* [Instructions for the task]:
In the listing that follows, count every line holding the word "with" and give only the count.

Material for this task Block Start

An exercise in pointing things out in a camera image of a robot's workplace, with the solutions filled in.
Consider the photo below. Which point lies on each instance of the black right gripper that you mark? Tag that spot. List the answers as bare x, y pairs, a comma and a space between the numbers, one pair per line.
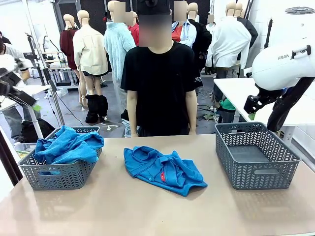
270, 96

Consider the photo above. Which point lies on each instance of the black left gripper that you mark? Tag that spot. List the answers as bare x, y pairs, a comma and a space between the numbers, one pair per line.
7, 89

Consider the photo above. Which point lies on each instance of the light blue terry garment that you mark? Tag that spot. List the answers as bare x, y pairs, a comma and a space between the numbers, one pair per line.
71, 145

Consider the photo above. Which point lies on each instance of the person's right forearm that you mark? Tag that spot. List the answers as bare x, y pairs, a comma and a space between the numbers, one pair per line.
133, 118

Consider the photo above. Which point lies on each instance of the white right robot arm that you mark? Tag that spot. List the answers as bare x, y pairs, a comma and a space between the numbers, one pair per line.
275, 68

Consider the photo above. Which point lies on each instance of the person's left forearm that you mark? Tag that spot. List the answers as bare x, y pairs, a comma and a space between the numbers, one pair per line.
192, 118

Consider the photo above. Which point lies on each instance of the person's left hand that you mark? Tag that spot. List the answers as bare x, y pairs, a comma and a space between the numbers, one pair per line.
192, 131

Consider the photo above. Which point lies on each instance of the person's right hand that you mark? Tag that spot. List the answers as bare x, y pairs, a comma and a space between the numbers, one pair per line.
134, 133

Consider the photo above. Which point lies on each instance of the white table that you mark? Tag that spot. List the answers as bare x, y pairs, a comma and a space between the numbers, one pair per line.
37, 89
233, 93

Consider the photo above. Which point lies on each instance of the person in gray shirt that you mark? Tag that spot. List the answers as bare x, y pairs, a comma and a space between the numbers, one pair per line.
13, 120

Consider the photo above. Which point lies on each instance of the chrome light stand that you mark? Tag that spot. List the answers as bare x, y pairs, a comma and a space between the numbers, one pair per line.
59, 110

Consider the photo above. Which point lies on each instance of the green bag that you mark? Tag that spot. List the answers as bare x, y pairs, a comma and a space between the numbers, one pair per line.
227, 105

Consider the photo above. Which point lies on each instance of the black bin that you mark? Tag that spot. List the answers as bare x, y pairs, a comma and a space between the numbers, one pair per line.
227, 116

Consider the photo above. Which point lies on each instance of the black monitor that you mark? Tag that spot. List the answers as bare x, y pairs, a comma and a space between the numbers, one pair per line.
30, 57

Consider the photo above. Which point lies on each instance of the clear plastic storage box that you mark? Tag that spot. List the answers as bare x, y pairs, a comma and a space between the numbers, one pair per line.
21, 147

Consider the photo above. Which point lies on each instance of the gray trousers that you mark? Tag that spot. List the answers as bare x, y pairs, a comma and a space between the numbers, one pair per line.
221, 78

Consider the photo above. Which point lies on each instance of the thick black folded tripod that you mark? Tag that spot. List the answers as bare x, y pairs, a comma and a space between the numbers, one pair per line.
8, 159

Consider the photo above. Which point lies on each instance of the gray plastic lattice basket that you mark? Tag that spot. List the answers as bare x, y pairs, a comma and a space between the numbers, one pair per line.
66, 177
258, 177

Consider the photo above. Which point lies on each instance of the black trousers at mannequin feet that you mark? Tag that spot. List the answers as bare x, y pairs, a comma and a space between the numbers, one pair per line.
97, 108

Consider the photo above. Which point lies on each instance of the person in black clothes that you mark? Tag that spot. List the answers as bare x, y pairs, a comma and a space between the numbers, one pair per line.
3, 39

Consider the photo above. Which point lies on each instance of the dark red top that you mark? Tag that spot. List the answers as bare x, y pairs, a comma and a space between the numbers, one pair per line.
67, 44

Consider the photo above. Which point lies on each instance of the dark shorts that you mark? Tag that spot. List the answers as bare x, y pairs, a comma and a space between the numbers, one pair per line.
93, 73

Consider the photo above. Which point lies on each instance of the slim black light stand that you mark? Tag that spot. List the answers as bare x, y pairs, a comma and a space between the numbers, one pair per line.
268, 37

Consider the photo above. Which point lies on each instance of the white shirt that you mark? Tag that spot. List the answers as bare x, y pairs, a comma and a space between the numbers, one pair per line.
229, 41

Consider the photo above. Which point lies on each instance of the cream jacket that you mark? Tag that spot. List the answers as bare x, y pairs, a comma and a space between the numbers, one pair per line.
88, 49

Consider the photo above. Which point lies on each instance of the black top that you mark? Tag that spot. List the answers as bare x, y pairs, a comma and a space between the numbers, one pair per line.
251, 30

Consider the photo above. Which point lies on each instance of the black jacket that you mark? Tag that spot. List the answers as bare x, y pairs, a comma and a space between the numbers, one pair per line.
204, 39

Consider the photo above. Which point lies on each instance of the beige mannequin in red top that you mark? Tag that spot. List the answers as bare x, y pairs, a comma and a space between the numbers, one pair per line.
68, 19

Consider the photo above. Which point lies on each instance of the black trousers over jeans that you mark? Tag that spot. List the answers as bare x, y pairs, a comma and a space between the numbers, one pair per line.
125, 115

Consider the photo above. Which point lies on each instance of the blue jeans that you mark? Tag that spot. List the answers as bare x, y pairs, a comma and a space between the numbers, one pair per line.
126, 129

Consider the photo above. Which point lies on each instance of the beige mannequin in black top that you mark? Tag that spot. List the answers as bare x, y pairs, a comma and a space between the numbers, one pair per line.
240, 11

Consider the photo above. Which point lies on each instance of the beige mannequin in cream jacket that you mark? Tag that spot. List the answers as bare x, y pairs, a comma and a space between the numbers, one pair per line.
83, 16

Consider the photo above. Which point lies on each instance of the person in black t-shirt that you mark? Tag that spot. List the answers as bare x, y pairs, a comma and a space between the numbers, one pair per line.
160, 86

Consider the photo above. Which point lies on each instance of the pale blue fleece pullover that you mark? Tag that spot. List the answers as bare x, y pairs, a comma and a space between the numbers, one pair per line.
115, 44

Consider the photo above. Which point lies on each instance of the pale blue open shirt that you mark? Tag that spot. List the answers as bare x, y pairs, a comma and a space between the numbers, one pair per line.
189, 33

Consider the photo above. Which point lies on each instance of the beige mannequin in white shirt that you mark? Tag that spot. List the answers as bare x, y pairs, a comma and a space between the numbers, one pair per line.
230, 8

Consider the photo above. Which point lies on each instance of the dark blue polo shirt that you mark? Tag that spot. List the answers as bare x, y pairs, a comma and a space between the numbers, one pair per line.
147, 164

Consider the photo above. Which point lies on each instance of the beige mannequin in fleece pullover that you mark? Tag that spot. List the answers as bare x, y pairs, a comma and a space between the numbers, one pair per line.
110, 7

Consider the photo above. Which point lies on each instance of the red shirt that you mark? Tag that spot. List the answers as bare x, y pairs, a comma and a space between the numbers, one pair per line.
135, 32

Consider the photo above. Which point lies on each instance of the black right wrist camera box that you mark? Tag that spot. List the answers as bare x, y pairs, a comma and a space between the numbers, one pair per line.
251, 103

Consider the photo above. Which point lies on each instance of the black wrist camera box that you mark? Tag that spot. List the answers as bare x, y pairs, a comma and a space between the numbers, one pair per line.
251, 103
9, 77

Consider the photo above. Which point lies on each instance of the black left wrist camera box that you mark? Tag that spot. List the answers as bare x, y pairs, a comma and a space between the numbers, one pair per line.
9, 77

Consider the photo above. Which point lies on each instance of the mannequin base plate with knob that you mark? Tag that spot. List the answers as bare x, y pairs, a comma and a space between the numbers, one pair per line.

Material for this task Block End

* [Written answer]:
2